A great saint once wrote, “the priesthood requires more than a morally upright life. It demands sanctity.” Being a priest demands total, all-in, heroic gift of self. Look at our patron - St. John Vianney. He rarely left the little town of Ars but he was heroically holy in the little things - daily prayer, Mass, hours in the confessional, teaching catechism, preaching, etc. All the essential elements of any priest’s life. His heroism in the little things made him a great saint.
The gift of self is radiated by the Holy Eucharist.
This heroic gift of self is radiated by the Holy Eucharist.
This past Spring Brian received the Ministry of Acolyte from Bishop Kemme. It is a ministry needed in the advance toward ordination to the priesthood and it is especially dedicated toward the Holy Eucharist. At that ceremony Brian and his classmates heard the words of the ritual say, “Because you are specially called to this ministry, you should strive to live more fully by the Lord’s Sacrifice and to be molded more perfectly in its likeness.” Little did he know that he would soon live in a concrete way the words he heard addressed to him and his classmates on that occasion.
Is Brian exceptional in this regard? No. He did something exceptional but I believe that he is not exceptional for a seminarian from the Mount. That’s the kind of men we have here.

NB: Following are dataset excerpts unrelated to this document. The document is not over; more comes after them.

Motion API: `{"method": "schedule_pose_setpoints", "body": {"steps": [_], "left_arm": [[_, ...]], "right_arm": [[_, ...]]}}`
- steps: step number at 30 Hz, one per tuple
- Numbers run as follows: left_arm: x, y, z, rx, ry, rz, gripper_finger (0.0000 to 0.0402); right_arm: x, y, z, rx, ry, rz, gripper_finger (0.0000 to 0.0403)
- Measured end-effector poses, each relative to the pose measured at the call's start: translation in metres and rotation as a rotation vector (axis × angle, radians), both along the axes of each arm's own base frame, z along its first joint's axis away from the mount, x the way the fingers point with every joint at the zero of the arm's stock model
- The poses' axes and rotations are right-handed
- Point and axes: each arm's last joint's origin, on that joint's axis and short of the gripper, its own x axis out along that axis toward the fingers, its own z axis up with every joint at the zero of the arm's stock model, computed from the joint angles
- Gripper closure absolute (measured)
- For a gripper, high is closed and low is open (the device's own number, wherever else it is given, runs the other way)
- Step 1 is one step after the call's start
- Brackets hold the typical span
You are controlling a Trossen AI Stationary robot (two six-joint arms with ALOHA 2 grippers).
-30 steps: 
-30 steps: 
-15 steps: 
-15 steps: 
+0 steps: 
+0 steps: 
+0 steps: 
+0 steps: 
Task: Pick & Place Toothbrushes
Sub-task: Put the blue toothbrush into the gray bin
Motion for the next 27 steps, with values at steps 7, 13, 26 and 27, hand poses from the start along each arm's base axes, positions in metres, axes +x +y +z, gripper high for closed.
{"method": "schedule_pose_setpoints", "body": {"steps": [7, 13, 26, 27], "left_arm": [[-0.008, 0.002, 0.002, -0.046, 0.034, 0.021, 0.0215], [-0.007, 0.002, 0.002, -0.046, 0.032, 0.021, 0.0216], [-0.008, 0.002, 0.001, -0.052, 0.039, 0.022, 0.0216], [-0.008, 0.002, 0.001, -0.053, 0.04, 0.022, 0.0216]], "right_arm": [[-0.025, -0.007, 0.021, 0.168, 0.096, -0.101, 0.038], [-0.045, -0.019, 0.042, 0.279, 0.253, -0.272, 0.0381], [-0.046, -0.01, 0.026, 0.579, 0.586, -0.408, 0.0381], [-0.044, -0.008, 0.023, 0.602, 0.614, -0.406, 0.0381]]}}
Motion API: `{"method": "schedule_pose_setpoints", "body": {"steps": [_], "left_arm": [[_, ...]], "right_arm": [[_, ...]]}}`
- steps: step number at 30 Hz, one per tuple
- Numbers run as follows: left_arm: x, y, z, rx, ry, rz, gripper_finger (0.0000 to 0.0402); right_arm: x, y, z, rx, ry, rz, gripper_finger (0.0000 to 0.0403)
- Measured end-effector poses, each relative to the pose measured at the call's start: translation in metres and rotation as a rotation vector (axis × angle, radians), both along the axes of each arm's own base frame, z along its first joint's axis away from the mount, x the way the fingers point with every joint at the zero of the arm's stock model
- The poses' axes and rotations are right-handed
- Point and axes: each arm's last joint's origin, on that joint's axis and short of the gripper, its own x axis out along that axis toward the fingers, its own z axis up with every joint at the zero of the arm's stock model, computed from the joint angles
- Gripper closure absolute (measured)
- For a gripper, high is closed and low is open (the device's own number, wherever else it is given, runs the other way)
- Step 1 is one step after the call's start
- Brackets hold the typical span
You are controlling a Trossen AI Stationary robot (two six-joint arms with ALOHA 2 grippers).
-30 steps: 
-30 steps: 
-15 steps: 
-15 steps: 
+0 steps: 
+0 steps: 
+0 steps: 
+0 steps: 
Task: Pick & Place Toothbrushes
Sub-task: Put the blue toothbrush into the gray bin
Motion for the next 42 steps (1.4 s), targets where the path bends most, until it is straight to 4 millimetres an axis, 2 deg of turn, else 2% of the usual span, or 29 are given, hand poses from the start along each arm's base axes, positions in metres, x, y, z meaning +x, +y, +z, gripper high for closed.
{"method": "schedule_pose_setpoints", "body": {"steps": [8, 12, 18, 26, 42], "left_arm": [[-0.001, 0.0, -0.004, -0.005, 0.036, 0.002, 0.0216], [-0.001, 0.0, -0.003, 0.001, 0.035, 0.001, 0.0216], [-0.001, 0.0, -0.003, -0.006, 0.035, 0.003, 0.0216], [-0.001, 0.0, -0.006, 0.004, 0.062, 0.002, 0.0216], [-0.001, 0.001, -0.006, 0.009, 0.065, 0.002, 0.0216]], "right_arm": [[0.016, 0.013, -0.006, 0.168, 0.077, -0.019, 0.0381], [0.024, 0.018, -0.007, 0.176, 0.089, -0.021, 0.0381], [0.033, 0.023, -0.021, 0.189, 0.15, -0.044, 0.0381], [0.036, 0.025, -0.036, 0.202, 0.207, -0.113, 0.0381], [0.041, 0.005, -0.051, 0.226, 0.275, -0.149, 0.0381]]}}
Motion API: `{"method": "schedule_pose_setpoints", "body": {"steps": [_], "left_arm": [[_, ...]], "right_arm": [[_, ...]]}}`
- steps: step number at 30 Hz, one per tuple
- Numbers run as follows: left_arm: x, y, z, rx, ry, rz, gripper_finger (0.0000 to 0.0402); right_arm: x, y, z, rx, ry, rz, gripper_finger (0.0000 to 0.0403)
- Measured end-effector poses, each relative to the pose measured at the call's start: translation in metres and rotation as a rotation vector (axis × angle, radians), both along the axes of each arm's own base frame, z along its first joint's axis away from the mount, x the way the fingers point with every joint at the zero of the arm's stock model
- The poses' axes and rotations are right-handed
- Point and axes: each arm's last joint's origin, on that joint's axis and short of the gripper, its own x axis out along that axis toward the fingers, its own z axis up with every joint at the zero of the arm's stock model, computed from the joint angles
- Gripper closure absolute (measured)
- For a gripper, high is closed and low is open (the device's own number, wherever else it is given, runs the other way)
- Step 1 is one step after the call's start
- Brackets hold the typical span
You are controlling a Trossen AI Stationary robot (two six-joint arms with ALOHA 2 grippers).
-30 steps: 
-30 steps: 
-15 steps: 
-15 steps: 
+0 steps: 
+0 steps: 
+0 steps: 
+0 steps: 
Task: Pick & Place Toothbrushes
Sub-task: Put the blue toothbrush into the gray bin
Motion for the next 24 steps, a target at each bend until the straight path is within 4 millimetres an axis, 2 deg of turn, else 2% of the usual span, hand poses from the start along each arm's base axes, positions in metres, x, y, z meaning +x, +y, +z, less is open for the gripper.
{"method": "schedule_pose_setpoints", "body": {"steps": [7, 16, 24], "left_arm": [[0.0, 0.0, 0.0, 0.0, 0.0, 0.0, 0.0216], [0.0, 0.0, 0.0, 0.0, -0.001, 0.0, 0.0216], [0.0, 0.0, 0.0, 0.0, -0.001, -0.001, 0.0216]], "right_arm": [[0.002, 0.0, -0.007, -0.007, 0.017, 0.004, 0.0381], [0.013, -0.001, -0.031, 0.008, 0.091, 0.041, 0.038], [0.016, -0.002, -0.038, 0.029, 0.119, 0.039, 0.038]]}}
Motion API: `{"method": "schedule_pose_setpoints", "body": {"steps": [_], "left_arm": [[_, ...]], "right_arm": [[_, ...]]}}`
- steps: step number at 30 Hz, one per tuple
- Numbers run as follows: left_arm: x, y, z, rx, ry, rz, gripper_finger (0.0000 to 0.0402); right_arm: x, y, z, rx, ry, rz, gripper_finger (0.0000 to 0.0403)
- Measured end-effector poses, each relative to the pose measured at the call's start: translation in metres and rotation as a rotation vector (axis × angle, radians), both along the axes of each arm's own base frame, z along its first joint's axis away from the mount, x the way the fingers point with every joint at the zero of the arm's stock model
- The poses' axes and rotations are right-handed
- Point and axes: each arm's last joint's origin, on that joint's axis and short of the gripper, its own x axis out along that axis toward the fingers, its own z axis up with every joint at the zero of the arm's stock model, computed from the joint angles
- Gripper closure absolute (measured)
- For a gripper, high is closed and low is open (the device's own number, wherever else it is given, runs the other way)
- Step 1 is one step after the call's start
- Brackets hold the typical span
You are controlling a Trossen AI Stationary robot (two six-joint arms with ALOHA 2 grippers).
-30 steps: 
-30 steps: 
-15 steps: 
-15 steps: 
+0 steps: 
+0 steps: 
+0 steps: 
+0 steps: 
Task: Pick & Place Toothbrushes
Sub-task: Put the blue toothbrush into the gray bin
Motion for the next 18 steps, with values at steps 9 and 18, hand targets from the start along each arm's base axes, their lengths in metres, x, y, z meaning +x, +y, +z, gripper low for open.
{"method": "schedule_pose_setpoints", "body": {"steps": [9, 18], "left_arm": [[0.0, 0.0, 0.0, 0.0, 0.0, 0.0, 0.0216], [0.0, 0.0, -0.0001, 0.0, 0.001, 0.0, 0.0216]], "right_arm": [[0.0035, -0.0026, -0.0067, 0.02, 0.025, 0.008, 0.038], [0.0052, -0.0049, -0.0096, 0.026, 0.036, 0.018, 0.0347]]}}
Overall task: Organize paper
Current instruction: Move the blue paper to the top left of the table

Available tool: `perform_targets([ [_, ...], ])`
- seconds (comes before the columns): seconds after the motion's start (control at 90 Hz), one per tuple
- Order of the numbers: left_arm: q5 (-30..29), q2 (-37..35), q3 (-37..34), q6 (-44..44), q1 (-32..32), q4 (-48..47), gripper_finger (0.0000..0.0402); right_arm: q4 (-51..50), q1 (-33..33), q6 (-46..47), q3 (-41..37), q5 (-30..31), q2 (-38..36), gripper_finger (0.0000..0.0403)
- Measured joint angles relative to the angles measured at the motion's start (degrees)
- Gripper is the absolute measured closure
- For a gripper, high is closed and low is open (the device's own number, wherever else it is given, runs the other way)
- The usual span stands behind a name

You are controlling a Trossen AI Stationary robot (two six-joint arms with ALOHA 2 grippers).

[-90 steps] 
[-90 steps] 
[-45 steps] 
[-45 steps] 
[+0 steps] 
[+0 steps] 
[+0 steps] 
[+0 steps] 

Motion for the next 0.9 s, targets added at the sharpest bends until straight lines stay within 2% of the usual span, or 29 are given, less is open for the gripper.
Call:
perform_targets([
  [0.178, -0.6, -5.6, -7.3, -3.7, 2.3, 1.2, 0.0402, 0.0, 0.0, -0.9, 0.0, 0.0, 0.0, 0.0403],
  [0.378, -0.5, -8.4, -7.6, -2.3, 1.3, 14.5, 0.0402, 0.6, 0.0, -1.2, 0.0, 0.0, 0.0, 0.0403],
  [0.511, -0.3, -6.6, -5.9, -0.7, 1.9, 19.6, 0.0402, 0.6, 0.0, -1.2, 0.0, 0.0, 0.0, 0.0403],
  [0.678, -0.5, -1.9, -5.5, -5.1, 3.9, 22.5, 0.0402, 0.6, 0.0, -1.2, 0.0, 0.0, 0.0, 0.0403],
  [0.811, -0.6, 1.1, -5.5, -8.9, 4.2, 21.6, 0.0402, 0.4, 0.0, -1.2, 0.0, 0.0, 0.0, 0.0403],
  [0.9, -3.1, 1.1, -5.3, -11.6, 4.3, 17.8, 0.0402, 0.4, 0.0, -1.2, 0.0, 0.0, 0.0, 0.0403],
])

One of the last conversations I had with Brian was in St. Bernard’s Chapel. The graduating class of 2016 had purchased a beautiful crucifix and matching candle sticks for the chapel altar. I was in the process of taking the little wooden crucifix off the altar to replace it with the large, new one. Brian was watching. As I took the little one off, I asked him, “Brian, do you know where this came from?” With a rather sheepish and guilty look he admitted, “Monsignor, last year I thought the altar needed a crucifix so I put it on there not knowing how long it would last.” I said, “Well, it lasted the whole year. But where did it come from?” With a bit of cheerful pride, he said, “From the Manochio Mart.”
Brian had an innate sense of the connection between the Eucharist and the Cross; between the priesthood and the Cross. This sense became concrete action when that young woman needed help. He obviously did not think twice. Someone needed help and he was going to help. Yes, that decision led to his death. But it was a decision to fall to the ground and die. It was a decision to live as a Christian. It was a decision to live as a priest should live, with a Eucharistic gift of self.
When we look back on the events of this summer, when we return to the Mount years from now and see this beautiful plaque commemorating Brian’s heroic death and life, we might wonder, “How are we now?”
We will be as we are now. We are confident in faith that death does not have a victory or a sting. We are confident that we are all called to live a heroic life marked by selfless love for others. We are confident that a person who makes a gift of self for another – who lives a truly Eucharistic life – is someone who is capable of receiving is a life which will lives on in eternity with Christ.